_PROBLEM DETAILS_
Look through the listing below, find every line with the string "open", and copy it.

_SOURCE DATA_
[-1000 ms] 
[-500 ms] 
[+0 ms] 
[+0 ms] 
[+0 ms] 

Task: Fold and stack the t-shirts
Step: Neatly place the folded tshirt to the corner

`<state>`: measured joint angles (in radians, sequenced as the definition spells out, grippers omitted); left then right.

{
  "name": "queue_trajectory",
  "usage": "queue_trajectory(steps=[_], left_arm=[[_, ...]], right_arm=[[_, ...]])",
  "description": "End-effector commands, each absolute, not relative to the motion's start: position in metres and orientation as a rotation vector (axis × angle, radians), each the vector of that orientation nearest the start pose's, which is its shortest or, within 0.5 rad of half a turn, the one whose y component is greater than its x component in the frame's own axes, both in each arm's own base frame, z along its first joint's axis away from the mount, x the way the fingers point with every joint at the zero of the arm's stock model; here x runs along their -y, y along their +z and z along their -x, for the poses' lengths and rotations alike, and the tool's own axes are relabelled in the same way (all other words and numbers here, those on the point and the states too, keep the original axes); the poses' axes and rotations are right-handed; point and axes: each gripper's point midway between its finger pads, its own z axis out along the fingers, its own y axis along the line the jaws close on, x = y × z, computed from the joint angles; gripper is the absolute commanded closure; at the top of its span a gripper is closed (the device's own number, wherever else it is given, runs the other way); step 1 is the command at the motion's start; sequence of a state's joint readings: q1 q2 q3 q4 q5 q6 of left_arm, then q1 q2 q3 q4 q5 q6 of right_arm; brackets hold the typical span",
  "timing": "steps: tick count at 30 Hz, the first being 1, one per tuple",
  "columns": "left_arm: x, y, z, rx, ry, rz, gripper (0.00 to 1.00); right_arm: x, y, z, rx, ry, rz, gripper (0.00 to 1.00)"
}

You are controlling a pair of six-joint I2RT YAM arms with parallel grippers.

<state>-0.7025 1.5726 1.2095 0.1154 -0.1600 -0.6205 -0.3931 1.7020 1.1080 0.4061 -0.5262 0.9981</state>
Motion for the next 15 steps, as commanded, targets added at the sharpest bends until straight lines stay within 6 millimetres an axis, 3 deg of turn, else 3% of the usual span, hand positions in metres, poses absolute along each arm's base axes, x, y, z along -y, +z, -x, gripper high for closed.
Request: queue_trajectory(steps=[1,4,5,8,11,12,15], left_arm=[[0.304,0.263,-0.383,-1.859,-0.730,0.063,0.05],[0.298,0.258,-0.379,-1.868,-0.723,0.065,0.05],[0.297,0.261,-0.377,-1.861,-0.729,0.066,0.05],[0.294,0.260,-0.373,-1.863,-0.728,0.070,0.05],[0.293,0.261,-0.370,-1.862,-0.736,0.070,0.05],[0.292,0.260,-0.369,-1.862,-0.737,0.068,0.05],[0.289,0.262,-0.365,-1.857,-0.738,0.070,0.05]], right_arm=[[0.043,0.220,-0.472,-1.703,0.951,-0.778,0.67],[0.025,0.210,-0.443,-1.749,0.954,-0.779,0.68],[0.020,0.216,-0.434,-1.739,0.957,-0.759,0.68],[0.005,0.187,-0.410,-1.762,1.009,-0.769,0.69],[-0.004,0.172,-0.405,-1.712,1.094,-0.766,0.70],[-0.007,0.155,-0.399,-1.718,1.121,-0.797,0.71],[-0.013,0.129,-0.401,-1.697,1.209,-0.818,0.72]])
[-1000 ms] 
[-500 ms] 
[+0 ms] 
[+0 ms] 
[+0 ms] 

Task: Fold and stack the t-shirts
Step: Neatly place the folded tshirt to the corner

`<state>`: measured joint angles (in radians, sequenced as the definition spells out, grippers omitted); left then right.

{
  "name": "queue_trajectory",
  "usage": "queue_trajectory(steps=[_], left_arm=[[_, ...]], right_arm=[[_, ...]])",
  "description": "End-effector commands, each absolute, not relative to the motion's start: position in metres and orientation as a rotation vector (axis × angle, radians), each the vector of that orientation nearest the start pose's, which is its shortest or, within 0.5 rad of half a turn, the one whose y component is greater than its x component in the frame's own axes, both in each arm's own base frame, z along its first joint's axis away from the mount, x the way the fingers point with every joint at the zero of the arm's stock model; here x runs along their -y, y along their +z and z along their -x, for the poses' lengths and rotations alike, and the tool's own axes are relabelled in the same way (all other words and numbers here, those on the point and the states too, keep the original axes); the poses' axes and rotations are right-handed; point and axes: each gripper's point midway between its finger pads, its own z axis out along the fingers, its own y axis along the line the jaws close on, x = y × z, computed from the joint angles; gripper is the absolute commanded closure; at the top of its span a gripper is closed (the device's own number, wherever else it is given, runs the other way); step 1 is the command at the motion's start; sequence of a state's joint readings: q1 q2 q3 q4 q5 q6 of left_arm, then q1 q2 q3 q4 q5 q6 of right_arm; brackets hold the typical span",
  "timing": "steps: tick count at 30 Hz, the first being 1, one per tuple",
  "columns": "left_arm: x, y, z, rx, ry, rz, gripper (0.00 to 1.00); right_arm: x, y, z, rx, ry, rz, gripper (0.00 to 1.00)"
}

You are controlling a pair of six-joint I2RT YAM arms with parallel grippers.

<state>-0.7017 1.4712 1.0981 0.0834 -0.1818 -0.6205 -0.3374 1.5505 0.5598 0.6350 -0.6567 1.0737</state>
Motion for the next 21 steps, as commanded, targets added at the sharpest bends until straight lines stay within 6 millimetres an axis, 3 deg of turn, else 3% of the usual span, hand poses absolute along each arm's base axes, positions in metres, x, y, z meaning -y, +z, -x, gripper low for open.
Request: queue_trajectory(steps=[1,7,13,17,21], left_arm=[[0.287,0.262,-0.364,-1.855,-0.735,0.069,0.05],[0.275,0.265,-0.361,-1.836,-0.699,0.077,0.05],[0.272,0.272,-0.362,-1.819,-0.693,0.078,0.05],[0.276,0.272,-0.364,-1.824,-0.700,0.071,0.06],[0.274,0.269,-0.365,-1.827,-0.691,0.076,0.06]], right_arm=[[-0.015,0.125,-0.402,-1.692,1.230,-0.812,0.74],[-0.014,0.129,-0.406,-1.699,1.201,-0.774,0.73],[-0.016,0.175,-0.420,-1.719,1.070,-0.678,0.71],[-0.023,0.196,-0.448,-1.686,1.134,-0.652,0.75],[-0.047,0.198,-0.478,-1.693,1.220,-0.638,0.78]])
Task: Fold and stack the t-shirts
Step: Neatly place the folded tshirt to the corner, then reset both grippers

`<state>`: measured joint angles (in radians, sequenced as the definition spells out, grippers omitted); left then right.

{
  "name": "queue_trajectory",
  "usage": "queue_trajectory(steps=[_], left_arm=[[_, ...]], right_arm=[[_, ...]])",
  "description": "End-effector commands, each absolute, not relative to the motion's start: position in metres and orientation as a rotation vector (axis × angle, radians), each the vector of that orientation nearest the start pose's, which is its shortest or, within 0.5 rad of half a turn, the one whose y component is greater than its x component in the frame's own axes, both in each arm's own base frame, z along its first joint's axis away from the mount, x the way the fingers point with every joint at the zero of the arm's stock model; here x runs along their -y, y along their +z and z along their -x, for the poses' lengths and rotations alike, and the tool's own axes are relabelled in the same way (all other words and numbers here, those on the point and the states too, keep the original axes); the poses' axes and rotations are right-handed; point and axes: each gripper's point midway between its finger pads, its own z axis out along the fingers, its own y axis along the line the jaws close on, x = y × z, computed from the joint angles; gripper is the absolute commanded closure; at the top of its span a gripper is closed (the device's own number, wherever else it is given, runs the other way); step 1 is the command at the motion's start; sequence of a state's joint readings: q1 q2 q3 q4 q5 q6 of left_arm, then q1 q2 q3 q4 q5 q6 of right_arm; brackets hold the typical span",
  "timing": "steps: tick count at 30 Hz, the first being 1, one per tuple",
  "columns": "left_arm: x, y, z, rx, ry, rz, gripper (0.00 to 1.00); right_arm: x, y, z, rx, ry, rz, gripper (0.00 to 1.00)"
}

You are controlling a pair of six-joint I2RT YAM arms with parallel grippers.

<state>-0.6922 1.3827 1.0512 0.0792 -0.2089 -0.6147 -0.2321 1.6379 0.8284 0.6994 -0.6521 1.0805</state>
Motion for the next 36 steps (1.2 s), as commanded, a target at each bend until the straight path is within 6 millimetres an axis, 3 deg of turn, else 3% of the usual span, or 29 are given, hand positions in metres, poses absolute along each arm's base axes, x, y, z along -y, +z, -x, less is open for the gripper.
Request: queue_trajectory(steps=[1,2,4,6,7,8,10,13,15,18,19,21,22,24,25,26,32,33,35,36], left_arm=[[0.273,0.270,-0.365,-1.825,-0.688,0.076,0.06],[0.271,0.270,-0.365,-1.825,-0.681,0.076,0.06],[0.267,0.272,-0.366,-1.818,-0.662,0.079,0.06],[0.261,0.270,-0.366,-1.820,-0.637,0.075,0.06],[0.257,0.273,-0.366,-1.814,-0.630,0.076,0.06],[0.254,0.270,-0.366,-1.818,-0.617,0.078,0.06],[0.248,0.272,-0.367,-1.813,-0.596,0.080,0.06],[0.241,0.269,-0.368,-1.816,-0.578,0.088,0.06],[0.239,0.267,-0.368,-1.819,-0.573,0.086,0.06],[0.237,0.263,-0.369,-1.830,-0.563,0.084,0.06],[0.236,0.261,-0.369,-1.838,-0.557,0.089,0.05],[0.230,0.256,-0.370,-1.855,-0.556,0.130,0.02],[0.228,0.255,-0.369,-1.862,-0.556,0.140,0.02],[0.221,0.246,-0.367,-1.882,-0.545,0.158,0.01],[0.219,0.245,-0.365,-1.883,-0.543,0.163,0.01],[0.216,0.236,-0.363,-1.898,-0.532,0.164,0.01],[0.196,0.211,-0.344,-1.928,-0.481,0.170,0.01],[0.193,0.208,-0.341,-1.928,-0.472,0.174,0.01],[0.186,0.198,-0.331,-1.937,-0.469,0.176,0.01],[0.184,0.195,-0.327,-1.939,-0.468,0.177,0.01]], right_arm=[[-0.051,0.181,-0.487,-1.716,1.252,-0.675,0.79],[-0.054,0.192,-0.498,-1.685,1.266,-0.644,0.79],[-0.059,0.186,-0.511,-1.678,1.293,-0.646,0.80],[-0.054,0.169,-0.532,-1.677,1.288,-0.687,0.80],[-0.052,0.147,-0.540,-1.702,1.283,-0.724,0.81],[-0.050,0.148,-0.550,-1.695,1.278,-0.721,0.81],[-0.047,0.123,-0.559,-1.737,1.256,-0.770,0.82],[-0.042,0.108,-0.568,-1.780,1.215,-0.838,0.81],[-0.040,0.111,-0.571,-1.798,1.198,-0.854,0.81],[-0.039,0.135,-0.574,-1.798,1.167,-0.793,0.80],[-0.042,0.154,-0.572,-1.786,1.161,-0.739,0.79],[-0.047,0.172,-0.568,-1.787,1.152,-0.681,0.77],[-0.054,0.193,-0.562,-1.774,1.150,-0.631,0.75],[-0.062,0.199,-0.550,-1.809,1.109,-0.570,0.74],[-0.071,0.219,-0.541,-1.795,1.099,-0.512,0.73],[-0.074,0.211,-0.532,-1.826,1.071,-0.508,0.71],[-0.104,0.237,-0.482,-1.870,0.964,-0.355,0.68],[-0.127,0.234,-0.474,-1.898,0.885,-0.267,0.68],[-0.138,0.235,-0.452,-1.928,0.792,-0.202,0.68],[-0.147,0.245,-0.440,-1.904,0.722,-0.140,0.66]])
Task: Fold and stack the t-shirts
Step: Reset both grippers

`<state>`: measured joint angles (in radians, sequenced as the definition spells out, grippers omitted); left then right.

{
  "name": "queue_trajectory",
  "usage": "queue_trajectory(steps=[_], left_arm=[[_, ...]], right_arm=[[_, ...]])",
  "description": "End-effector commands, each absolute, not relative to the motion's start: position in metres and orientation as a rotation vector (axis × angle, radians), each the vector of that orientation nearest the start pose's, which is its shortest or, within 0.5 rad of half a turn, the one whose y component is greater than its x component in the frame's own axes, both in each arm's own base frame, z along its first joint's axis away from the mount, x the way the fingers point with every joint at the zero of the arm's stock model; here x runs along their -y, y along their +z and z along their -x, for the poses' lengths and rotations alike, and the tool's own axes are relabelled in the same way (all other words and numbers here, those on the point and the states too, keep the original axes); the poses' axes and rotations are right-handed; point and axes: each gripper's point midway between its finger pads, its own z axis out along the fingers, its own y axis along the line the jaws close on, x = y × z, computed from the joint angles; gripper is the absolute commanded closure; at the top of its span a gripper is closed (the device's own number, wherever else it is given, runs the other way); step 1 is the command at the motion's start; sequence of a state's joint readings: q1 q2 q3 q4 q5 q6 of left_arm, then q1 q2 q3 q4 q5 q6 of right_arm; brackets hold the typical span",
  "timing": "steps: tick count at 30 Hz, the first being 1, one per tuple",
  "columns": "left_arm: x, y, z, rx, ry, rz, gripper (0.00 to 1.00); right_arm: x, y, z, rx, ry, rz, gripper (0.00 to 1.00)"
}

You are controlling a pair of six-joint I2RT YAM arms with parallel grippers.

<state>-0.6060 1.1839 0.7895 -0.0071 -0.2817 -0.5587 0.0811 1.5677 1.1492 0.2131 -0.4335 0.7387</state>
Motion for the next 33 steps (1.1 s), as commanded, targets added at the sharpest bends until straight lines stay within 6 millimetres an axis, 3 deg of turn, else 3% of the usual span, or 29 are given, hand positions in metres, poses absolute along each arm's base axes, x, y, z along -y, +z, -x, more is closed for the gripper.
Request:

_SOLUTION FOR THIS EXERCISE_
Motion for the next 21 steps, as commanded, targets added at the sharpest bends until straight lines stay within 6 millimetres an axis, 3 deg of turn, else 3% of the usual span, hand poses absolute along each arm's base axes, positions in metres, x, y, z meaning -y, +z, -x, gripper low for open.
Motion for the next 36 steps (1.2 s), as commanded, a target at each bend until the straight path is within 6 millimetres an axis, 3 deg of turn, else 3% of the usual span, or 29 are given, hand positions in metres, poses absolute along each arm's base axes, x, y, z along -y, +z, -x, less is open for the gripper.

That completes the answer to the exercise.